What is needed: Work out how many lines of the listing below mention the word "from", and give only that figure.

..............................

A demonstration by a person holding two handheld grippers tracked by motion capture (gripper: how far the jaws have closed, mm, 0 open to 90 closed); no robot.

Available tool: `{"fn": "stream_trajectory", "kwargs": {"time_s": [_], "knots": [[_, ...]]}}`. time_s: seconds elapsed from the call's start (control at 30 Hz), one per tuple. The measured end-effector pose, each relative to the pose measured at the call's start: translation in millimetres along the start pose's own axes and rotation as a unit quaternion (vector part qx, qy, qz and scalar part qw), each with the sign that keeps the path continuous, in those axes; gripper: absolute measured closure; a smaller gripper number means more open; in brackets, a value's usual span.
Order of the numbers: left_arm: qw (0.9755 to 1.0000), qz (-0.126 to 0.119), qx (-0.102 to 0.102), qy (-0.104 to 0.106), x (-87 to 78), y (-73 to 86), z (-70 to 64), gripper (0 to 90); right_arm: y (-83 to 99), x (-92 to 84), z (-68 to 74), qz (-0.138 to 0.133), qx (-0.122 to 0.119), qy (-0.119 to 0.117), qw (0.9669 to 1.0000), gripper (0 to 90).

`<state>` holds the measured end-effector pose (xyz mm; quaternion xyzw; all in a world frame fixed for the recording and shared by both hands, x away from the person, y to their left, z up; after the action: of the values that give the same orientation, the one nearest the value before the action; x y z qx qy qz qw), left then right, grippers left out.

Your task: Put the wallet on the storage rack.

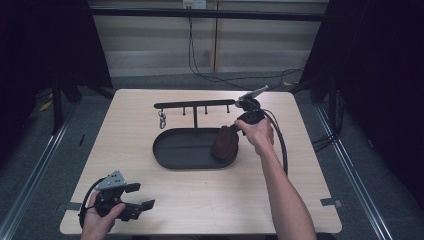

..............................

Written answer: 2